Il sistema CRISPR-Cas9 ha dimostrato di essere uno strumento efficace per il targeting genoma in combinazione con ricombinazione omologa nel citoplasma della cellula infettata VV CV-1s per generare virus vaccinia mutanti 33, 34. Al fine di estendere il potenziale applicazione di questo metodo, vi presentiamo informazioni dettagliate sulla metodologia di questo sistema. Il protocollo descritto può essere usato per creare un VV mutante con un particolare gene delezione e / o un braccio il virus mutante con un transgene terapeutico.

Protocol

1. Preparazione di Target RNA e Cas9 costrutti e riparazione donatore vettore

  1. Clonazione di gRNAs
    1. Progettare una guida-RNA sequenza bersaglio mira il gene N1L di virus del vaccino seguendo il principio affermato in precedenza 25. Allineare la sequenza bersaglio guida-RNA contro il genoma del virus del vaccino (in questo caso, Lister ceppo di virus del vaccino) per escludere eventuali sequenze bersaglio gRNA centra la porta.
    2. Sintetizzare e clonare oligos gRNA in un vettore di clonaggio gRNA come descritto in precedenza 25. Confermare la sequenza di ogni singolo gRNA nel vettore risultante dal sequenziamento Sanger 33. Nome risultante gRNA costruire come gRNA N2 33.
      NOTA: Il sito target gRNA è all'interno del gene N1L, ed è nella regione tra il braccio sinistro e il braccio destro che le coperture vettore riparazione donatori (vedi Figura 1).
  2. Clonare il gene Cas9 manca il segnale di localizzazione nucleare (NLS) nelpST1374 vettoriale e designare il costrutto come PST-Cas9 33.
    NOTA: Qualsiasi mammiferi espressione vettore di clonaggio può essere utilizzato per la costruzione del vettore di espressione Cas9.
  3. Costruzione di vettore di riparazione dei donatori per HR
    1. Utilizzare il gene N1L di VV come la regione di destinazione per la modifica 33. Assicurarsi che le lunghezze dei bracci destro e sinistro sono circa 500-600 bp ciascuno, e che fiancheggia la regione di destinazione.
      NOTA: Il braccio / braccio destro sinistro può avere fino a 50 bp sovrapposizione con la regione di destinazione (vedi figura 1).
    2. Clonare la regione di riparazione vettore donatore N1L come descritto in precedenza 33, 34 e designare il vettore donatore di riparazione come PT-N1L.
      NOTA: Vedere la Figura 1 per il vettore di riparazione donatore e la sua regione di destinazione.
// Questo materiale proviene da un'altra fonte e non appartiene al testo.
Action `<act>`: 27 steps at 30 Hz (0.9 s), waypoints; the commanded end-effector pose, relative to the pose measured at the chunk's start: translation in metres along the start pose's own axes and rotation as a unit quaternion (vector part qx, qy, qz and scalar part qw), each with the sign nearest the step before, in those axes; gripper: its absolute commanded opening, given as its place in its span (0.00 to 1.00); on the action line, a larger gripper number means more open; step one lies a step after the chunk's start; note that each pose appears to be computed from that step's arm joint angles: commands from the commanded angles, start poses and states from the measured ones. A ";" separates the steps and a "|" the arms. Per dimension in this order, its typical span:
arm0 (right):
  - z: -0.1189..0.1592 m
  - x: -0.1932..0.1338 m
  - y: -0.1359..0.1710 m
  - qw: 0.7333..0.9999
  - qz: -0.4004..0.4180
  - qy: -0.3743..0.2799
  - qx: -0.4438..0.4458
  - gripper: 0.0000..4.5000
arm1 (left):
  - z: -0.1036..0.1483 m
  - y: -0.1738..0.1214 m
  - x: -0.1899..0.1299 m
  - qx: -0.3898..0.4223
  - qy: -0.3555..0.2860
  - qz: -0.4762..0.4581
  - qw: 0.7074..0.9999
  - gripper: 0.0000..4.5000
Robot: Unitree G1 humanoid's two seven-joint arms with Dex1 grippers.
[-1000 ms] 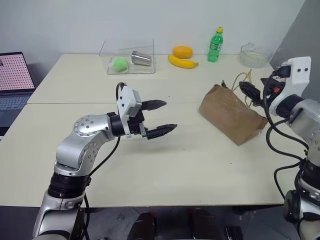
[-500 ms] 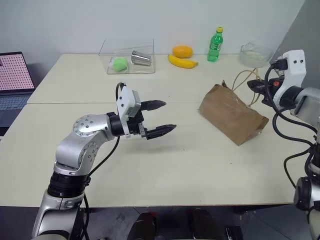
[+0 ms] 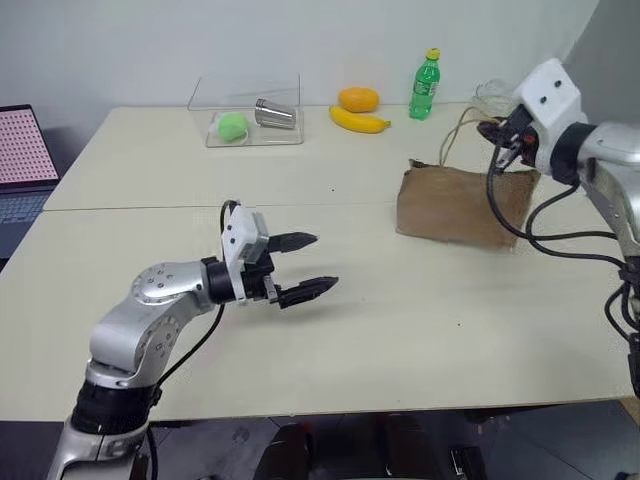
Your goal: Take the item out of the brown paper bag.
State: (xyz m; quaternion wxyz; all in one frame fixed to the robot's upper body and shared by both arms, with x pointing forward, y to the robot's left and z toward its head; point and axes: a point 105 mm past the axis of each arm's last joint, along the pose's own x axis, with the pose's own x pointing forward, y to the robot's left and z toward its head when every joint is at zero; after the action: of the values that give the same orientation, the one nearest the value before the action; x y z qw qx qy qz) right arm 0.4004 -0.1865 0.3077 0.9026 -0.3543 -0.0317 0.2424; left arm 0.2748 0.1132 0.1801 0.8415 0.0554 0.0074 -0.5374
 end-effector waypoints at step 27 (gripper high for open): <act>0.132 0.115 0.065 0.986 0.070 -0.141 0.047 0.01 | 0.009 -0.004 -0.015 -0.002 -0.026 0.071 0.997 1.00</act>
State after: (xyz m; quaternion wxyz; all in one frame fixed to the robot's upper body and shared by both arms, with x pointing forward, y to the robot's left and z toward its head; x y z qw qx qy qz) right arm 0.4521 -0.0163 0.3176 0.8900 -0.2751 -0.0700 0.3568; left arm 0.2693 0.1245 0.1794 0.8793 0.0291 0.0064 -0.4753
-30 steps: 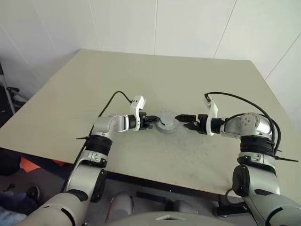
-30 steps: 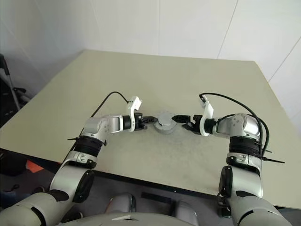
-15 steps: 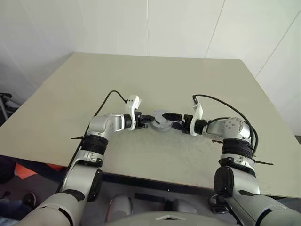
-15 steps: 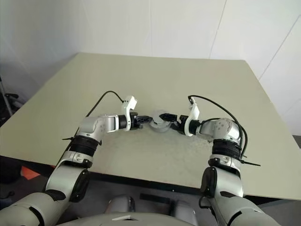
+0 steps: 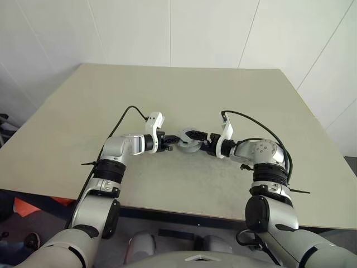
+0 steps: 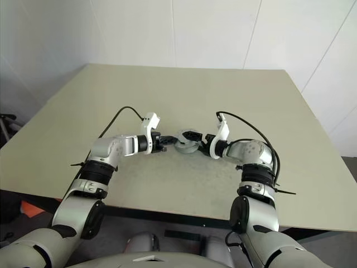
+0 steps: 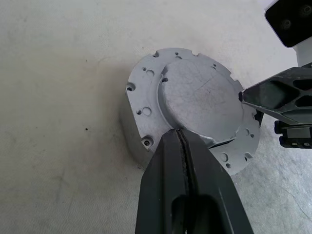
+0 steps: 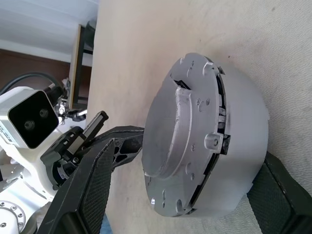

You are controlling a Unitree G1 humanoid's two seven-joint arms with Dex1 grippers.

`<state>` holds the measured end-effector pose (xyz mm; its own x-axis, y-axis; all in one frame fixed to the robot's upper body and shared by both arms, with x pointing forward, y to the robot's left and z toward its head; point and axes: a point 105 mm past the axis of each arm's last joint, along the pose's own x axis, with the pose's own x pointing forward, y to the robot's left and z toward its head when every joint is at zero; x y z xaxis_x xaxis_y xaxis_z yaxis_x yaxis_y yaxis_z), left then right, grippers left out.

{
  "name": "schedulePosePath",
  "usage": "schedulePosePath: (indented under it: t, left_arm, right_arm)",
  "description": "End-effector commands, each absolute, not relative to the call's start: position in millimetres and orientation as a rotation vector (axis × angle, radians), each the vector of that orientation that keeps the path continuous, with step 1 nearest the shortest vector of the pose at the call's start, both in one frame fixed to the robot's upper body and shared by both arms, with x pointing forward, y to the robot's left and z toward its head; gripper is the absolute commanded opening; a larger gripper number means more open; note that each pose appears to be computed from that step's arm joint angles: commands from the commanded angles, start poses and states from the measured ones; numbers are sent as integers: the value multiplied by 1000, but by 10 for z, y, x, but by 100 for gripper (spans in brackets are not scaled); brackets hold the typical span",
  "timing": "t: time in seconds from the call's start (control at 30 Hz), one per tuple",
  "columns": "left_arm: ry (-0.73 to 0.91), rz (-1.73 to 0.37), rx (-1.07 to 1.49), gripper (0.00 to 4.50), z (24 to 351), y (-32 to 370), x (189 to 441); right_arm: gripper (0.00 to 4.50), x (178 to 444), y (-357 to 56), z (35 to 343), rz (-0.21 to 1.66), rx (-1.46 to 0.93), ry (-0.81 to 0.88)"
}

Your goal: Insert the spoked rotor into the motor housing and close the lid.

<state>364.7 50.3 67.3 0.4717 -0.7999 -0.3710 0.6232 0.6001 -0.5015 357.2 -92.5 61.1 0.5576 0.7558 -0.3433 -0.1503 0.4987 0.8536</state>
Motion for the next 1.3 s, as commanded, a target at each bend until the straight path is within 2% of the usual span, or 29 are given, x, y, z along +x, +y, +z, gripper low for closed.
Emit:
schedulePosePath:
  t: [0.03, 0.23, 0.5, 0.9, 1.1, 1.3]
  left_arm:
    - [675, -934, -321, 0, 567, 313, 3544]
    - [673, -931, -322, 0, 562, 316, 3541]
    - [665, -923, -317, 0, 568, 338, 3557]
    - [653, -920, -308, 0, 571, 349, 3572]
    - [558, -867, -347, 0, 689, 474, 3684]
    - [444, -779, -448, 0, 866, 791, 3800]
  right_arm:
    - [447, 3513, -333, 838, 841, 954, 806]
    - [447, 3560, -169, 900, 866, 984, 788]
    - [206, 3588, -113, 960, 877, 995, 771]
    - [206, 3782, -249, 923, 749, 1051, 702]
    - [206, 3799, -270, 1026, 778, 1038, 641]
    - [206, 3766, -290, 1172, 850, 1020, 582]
Altre regioni del VV possono essere mirati utilizzando regione (gene) SPECIFICI gRNA (s) e vettoriale riparazione donatore specifici per regione. Qualsiasi vettore di clonaggio può essere utilizzato per la costruzione del vettore riparazione donatore.
      3. </ Ol>
    3. L'espansione del plasmide
      1. Trasformare il plasmide in E. chimicamente competente coli secondo le istruzioni del produttore. Purificare il plasmide usando un kit di estrazione plasmide riferimento al protocollo fornito dal produttore.

    2. Le cellule Semina (Giorno 1)

    1. Mantenere CV-1 cellule (fibroblasti di rene di scimmia) in Modified mezzo di Eagle Dulbecco (DMEM) supplementato con siero 5% bovino fetale (FBS), 100 U / mL di penicillina, e 100 mg / streptomicina mL, a 37 ° C con 5% di CO 2.
    2. Trypsinize CV-1 le cellule che sono 80-90% confluenti
      1. Rimuovere il terreno di coltura cellulare dal pallone T-175 contenenti cellule CV-1. Risciacquare il monostrato con 5 ml di PBS sterile per rimuovere il siero residuo e aspirare il PBS. Aggiungere 2,5 mL di soluzione 1 × tripsina-EDTA per coprire le cellule e mettere il pallone in 37 ° C incubatore per circa 5 minuti per aiutare il distacco delle cellule.
      2. Aggiungere10 ml di terreno di coltura cellulare (vedi punto 2.1) di sospendere le cellule delicata azione pipetta. Contare le numero di cellule utilizzando un emocitometro.
      3. Semina cellule in 6 pozzetti
        1. Seed 2 × 10 5 CV-1 cellule in 2 ml di mezzo di coltura cellulare in ciascun pozzetto di una piastra da 6 pozzetti il giorno prima della transfezione.
          NOTA: Un passo ulteriore centrifugazione per rimuovere tripsina non è richiesta.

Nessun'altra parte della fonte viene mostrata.